The required output is the exact run of lines below that opens at the line with "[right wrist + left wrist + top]" and closes at the line with "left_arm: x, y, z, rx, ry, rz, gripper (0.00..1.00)".

▶ [Record excerpts]
BEGIN
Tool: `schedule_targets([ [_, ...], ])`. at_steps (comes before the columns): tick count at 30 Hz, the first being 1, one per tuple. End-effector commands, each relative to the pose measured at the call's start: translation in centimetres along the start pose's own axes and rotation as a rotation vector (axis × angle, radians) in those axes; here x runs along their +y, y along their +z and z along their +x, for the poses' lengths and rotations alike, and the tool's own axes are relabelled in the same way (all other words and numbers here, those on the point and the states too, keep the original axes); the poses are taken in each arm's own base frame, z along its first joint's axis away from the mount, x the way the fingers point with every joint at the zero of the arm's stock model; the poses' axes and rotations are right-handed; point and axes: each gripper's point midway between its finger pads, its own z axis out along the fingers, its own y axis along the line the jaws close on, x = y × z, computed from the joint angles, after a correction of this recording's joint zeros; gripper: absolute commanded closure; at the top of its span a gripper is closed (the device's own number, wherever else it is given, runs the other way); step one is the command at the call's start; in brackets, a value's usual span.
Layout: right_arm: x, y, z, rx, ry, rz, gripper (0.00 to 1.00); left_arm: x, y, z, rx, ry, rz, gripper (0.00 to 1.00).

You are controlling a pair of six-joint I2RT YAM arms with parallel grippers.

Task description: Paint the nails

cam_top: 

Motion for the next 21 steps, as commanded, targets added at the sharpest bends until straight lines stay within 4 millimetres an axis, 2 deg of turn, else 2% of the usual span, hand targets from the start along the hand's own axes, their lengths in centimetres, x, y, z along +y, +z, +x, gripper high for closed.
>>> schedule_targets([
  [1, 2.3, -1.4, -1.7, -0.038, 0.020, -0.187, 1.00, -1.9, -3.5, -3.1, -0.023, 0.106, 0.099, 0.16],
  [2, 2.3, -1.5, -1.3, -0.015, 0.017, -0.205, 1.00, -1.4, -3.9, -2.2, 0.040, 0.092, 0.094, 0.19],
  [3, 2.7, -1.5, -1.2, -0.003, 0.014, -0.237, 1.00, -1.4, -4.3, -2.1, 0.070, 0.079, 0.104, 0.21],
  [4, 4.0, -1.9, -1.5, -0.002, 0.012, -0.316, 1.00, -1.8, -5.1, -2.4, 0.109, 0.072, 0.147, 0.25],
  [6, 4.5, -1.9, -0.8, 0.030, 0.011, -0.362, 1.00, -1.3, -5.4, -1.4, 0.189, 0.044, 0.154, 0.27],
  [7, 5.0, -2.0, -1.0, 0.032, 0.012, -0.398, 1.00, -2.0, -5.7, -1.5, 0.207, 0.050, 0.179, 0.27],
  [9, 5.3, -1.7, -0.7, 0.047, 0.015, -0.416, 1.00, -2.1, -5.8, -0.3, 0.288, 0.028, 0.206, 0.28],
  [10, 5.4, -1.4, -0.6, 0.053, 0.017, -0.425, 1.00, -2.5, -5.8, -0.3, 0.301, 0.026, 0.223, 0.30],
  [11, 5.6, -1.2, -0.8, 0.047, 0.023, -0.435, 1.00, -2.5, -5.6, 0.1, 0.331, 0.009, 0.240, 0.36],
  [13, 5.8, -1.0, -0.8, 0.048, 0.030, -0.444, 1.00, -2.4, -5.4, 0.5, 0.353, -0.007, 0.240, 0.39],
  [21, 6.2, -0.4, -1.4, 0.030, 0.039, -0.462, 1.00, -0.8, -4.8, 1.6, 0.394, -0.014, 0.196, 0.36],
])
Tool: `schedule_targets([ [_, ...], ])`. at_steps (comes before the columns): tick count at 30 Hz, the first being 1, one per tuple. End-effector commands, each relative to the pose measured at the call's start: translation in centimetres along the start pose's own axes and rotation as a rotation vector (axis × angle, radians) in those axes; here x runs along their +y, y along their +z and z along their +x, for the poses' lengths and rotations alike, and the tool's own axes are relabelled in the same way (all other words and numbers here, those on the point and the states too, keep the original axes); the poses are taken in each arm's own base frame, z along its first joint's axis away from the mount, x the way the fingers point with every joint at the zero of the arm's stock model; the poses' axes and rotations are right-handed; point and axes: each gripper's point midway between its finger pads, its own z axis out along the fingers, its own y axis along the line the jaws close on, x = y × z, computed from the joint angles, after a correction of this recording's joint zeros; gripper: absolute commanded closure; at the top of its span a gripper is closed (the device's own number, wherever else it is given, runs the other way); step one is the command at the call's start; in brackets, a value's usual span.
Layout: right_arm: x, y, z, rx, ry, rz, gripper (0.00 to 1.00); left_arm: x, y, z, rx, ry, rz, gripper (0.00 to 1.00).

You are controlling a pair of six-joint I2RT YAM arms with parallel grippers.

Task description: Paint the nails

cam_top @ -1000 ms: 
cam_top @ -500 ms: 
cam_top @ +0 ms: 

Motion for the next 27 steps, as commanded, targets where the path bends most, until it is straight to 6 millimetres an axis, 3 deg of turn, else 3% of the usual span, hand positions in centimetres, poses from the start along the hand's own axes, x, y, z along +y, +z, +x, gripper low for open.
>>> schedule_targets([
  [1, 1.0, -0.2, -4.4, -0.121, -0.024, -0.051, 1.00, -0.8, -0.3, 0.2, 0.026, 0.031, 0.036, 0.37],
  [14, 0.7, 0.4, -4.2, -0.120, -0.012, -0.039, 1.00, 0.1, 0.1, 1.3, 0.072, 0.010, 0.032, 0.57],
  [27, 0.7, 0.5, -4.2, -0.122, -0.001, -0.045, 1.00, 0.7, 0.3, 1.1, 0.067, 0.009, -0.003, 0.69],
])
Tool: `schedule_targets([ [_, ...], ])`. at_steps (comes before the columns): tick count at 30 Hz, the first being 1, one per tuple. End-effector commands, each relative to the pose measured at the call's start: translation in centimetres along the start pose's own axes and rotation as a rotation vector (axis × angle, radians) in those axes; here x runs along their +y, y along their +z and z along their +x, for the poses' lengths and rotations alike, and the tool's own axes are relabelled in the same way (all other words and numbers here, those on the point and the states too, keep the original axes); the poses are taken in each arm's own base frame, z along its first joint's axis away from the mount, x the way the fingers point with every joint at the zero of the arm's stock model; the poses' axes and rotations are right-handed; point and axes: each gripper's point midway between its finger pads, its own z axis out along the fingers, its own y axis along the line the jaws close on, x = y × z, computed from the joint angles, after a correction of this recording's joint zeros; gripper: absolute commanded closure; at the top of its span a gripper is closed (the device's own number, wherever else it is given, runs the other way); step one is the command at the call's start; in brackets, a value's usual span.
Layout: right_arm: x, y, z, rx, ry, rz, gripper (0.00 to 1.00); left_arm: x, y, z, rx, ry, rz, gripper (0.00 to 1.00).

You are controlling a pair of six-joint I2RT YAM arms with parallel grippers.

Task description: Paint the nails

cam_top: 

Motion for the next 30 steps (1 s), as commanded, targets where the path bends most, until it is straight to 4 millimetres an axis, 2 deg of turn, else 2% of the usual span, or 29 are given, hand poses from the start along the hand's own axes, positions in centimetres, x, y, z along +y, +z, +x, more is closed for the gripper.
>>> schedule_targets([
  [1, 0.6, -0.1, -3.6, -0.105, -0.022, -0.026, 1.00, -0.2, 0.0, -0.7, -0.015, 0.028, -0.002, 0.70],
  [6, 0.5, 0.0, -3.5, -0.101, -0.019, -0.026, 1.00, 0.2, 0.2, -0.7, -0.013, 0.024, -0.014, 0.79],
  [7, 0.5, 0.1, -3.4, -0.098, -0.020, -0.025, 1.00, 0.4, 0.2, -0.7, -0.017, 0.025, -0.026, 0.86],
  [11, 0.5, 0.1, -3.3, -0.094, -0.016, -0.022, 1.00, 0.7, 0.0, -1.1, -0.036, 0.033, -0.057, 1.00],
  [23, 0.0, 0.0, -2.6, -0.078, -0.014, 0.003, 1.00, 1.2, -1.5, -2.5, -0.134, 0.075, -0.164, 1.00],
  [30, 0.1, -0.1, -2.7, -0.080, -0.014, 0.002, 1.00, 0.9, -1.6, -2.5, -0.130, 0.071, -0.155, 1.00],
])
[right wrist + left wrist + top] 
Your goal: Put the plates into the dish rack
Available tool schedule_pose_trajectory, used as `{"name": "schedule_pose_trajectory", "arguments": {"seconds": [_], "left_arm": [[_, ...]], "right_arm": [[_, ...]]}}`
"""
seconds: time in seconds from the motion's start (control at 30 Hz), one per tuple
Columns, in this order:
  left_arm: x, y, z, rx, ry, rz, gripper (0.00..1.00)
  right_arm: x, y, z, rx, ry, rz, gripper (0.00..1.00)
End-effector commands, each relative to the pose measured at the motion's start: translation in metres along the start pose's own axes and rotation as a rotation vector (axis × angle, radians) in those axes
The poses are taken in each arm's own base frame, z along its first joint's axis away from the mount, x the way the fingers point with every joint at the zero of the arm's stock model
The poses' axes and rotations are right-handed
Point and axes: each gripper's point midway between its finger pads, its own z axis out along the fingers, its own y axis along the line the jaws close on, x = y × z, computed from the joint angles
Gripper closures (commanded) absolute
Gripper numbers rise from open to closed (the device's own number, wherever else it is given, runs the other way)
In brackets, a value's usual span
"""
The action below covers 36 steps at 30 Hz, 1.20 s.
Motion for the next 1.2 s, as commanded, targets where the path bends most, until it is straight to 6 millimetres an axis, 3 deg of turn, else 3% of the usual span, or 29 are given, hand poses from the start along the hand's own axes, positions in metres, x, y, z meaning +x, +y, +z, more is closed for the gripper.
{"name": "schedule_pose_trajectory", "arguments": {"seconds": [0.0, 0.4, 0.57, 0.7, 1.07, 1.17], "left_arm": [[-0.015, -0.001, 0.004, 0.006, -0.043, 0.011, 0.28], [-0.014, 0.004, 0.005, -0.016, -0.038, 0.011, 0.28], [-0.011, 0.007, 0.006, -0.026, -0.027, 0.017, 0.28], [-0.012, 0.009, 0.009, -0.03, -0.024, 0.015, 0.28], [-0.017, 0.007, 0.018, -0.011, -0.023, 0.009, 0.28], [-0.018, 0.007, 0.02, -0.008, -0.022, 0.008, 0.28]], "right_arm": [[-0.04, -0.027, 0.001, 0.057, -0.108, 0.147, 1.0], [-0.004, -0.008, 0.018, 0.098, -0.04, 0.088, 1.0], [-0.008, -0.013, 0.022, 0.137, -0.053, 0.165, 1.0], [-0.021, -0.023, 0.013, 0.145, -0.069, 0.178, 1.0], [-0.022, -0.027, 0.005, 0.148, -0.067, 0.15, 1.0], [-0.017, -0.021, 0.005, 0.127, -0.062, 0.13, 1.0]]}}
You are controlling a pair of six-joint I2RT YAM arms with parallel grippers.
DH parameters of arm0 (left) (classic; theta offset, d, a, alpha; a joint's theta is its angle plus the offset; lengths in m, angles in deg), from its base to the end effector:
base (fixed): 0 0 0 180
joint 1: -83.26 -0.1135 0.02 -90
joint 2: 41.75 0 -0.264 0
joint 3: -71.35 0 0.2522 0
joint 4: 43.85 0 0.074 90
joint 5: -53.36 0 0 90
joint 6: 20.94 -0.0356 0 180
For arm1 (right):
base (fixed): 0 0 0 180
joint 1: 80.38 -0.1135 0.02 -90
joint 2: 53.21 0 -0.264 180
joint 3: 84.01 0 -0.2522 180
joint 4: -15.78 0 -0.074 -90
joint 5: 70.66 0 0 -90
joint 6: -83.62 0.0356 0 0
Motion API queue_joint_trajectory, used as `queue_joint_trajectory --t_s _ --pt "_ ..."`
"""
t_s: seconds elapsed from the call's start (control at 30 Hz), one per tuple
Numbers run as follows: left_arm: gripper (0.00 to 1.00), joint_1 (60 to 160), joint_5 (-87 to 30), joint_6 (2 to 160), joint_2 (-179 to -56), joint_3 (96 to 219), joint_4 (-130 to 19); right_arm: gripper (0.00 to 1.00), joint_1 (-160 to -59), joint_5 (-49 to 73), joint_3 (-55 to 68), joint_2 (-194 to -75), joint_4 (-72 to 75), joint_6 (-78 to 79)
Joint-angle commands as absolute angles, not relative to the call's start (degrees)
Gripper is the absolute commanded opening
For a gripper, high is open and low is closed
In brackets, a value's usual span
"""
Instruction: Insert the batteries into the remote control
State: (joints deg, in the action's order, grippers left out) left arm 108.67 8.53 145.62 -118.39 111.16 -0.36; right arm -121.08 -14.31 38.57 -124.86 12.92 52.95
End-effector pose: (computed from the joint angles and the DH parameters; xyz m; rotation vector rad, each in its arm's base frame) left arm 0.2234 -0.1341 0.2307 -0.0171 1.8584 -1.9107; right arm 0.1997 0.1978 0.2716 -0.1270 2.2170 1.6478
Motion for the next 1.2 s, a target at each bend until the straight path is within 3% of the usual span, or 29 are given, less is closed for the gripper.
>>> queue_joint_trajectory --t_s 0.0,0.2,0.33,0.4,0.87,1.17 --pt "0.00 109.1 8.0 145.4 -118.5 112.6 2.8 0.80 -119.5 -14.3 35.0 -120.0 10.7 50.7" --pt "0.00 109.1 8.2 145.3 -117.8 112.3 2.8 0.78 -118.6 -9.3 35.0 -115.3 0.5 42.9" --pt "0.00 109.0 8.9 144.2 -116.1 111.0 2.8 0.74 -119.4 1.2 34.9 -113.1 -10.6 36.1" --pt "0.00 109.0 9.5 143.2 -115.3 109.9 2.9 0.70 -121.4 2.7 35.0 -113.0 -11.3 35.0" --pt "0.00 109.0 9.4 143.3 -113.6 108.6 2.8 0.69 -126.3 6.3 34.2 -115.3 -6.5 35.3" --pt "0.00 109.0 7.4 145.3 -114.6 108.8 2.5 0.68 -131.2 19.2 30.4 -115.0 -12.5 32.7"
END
▶ [Result of the task]
[right wrist + left wrist + top] 
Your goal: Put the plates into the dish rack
Available tool schedule_pose_trajectory, used as `{"name": "schedule_pose_trajectory", "arguments": {"seconds": [_], "left_arm": [[_, ...]], "right_arm": [[_, ...]]}}`
"""
seconds: time in seconds from the motion's start (control at 30 Hz), one per tuple
Columns, in this order:
  left_arm: x, y, z, rx, ry, rz, gripper (0.00..1.00)

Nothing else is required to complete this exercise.